Activity:
Pictures must not appear in the copy. Set down exactly the line with "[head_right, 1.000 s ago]" and each line after it through the end of the data below.

Source material:

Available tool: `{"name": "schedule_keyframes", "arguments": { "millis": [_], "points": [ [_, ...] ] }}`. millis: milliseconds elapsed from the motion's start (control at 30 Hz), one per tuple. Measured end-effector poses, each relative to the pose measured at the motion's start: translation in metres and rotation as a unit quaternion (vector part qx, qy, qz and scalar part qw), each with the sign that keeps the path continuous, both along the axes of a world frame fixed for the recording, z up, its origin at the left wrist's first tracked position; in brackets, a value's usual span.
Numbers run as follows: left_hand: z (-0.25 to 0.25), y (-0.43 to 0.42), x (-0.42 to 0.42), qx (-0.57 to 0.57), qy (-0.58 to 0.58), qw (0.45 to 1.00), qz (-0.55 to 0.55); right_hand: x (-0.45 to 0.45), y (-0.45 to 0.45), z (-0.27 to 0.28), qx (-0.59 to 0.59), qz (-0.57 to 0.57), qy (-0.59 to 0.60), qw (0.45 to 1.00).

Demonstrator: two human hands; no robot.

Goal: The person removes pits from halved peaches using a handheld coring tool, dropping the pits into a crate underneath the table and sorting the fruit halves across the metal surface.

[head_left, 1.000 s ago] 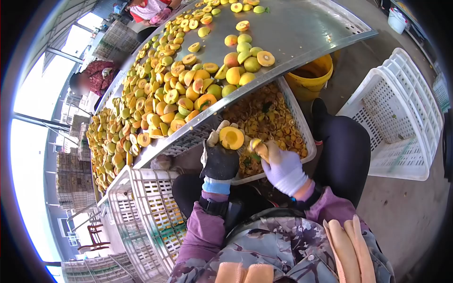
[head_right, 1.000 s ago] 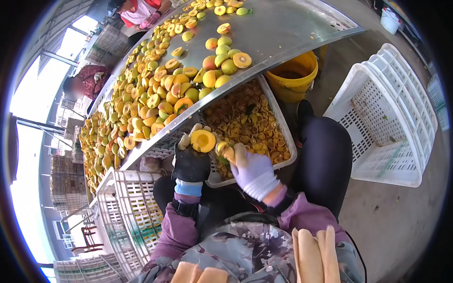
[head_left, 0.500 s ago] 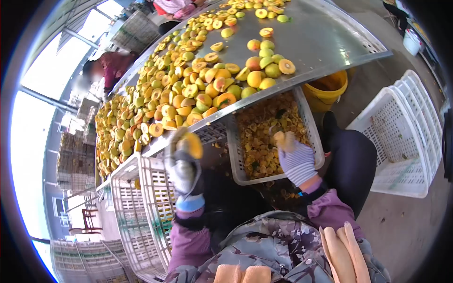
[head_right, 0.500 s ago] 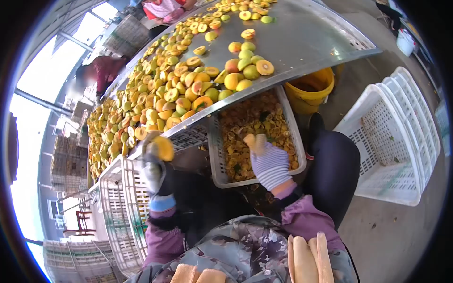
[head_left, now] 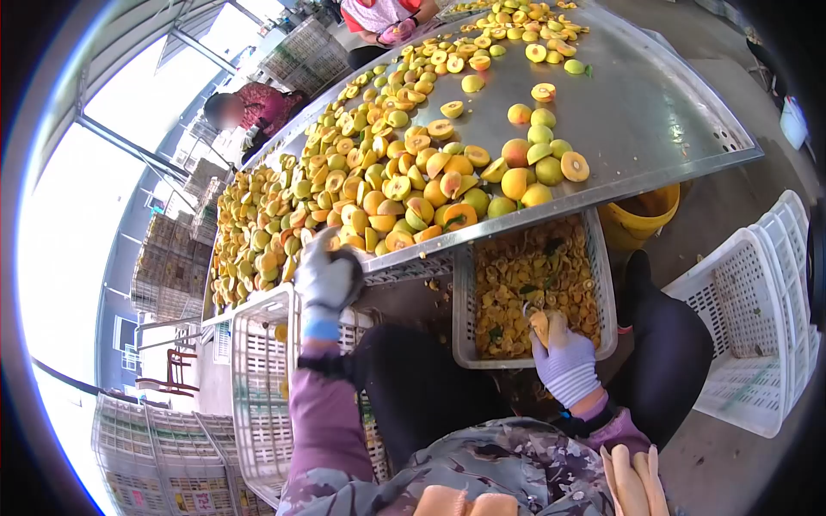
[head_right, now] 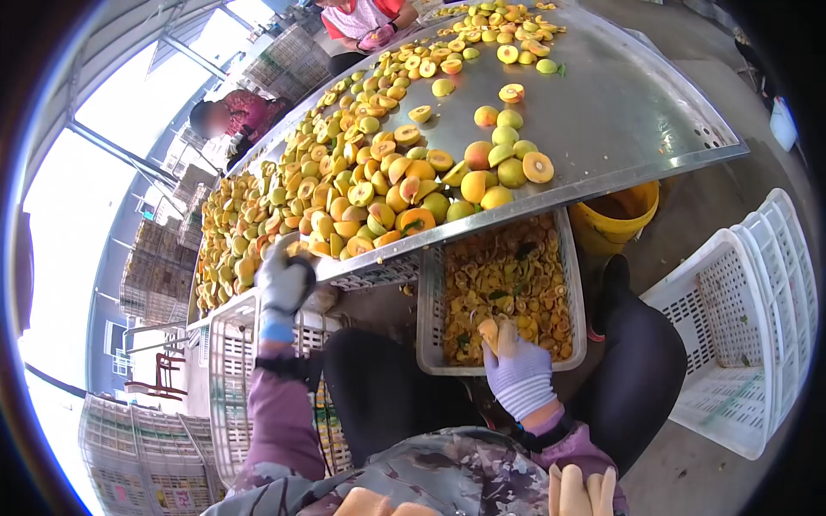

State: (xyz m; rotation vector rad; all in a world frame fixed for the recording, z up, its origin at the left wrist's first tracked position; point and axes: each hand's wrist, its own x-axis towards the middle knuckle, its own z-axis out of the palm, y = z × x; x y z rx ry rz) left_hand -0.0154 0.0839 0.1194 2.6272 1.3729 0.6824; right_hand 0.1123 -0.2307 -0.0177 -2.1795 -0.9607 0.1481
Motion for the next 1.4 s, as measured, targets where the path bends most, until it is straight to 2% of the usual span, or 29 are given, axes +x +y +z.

Output below:
[head_right, 1.000 s ago] 
[head_left, 0.500 s ago] 
[head_right, 0.500 s ago] 
[head_left, now] 
[head_right, now] 

State: (xyz m; rotation vector rad; all in a world frame fixed for the recording, z up, its origin at the left wrist's first tracked position; point and axes: each hand's wrist, its own x-axis towards the middle knuckle, its own z-axis out of the palm, y = z × x; x y z rx ry rz) left_hand -0.0154 0.0839 0.1194 2.6272 1.3729 0.6824; right_hand 0.1123 -0.2307 -0.0177 -2.1795 -0.9607 0.1481
Motion for the next 1.4 s, as measured, targets where the path bends most, until it is straight to 2% of the usual span, or 29 are given, axes +x +y +z.

That concludes the answer.